LONDON, Oct. 12 - Reuters - Sterling eased against the dollar on Tuesday as UK jobs data came in largely in line with forecasts, keeping expectations for future rate hikes from the Bank of England intact
On Monday, the British Pound hit a two-week high against the greenback on Tuesday on hawkish comments from BoE Governor Michael Saunders who stressed the need to prevent inflation, and fellow policymaker Andrew Bailey, who said households must brace for significant earlier interest rate rises.
The BoE, which is gearing up to become the first major central bank to raise rates since the coronavirus crisis struck, is watching to see how many people became unemployed after the end of the country's pandemic furlough programme.
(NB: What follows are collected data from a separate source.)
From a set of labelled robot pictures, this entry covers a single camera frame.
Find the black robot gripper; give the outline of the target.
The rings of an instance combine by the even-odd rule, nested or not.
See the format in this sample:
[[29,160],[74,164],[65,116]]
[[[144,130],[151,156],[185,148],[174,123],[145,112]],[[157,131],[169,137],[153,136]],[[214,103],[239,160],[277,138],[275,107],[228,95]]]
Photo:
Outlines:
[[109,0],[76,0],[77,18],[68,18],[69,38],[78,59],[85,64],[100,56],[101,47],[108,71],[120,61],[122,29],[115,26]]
Data showed British employers expanded their payrolls to a record high in September, while unemployment rate edged down to 4.5% in the three months to August, in line with economists' forecasts in a Reuters poll.
Money market pricing shows around an 8 basis point rate hike from the BoE if its available as early as the Bank's November meeting.
Sterling traded on the day, a touch lower against the dollar at $1.3586 and below the top of $1.3674 on Monday Against the euro, it was also slightly lower, down 0.04% at 85.05 pence.
There is nothing in this data to push back against the very early pricing of the BoE tightening cycle, said ING strategists Chris Turner and Francesco Pesole in a note to clients.
They added that it was the Brexit negotiator Lord Frost who made his UK home brash on Tuesday that left-field risk could come from a speech in Portugal of Britain's chief Brexit negociator.
Here he is expected to push ahead with calls for the EUJ European Court of Justice to be removed from oversight of the Northern Ireland trade deal, they said.
This is a red line for Brussels and more formal push back from the EU may come tomorrow when the EU presents its proposed revisions to the Northern Ireland protocol, the strategists said.
Positioning data from the CFTC on Friday showed the biggest trimming of short positions in the UK in two years, with a shift from neutral to weekly positions on the currency.
Respondents to an October market sentiment survey from Deutsche Bank said they expected the BoE to make a policy mistake on the hawkish side.